Is the climate response to CO2 emissions path dependent?

Authors


Abstract

[1] Recent studies with coupled climate-carbon cycle models suggest that global mean temperature change is proportional to cumulative CO2 emissions, independent of the timing of those emissions. This finding has prompted the suggestion that climate stabilization targets, such as the 2°C target adopted by the Copenhagen Accord, can be expressed in terms of cumulative CO2 emissions. Here we examine the simulated response of a range of global and regional climate variables to the same cumulative CO2 emissions (2500 PgC) released along different pathways using a complex Earth system model. We find that the response of most surface climate variables is largely independent of the emissions pathway once emissions cease, with the exception of variables with response timescales of centuries, such as ocean heat content and thermosteric sea level rise.
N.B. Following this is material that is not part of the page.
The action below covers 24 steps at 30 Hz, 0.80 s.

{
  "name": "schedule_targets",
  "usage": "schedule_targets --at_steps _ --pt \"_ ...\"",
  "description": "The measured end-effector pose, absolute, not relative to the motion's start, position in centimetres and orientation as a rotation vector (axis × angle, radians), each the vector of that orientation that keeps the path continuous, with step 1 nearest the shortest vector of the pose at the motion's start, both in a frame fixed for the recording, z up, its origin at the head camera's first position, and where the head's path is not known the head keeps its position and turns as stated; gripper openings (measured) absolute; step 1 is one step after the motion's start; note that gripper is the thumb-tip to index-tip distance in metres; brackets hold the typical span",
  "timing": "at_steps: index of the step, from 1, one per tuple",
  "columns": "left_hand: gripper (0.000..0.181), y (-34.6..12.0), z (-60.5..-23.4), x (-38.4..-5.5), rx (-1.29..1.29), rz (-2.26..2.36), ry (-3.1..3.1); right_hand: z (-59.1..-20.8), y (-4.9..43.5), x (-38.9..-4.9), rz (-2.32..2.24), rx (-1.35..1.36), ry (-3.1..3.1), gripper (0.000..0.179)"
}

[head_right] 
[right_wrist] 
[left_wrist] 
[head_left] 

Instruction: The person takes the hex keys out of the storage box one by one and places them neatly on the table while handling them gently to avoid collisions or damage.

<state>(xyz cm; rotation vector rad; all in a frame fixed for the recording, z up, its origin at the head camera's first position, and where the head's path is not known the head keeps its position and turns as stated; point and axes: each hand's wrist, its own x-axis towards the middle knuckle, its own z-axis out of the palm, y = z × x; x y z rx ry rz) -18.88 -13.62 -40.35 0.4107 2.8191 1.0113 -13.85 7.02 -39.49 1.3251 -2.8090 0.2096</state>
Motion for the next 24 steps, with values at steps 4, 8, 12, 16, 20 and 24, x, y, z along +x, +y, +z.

Peak responses of many climate variables, such as global mean temperature, precipitation and sea ice, are also largely independent of the emissions pathway, except for scenarios with cumulative emissions overshoot which require net removal of CO2 from the atmosphere. By contrast, peak responses of atmospheric CO2 and surface ocean pH are found to be dependent on the emissions pathway. We conclude that a CO2mitigation framework based on cumulative emissions is well suited for limiting changes in many impact-relevant climate variables, but is less effective in avoiding impacts directly associated with atmospheric CO2, whose peak response is dependent on the rate of emissions.

1. Introduction

[2] Recent studies with coupled climate-carbon cycle models have shown that the century-scale global mean temperature response to CO2 emissions is independent of the emissions pathway [Eby et al., 2009; Zickfeld et al., 2009]. Further, it has been demonstrated that global mean temperature remains approximately constant for several centuries after cessation of CO2 emissions [Matthews and Caldeira, 2008; Plattner et al., 2008; Eby et al., 2009; Solomon et al., 2009; Lowe et al., 2009; Froelicher and Joos, 2010; Gillett et al., 2011]. These results can be generalized to show that the instantaneous global temperature response is proportional to cumulative carbon emissions [Matthews et al., 2009]. These findings are highly relevant from a climate policy perspective, as they allow us to express global mean temperature stabilization targets, such as the 2°C target adopted by many countries and international bodies, directly in terms of cumulative carbon emissions [Zickfeld et al., 2009; Meinshausen et al., 2009; Allen et al., 2009; Matthews et al., 2009].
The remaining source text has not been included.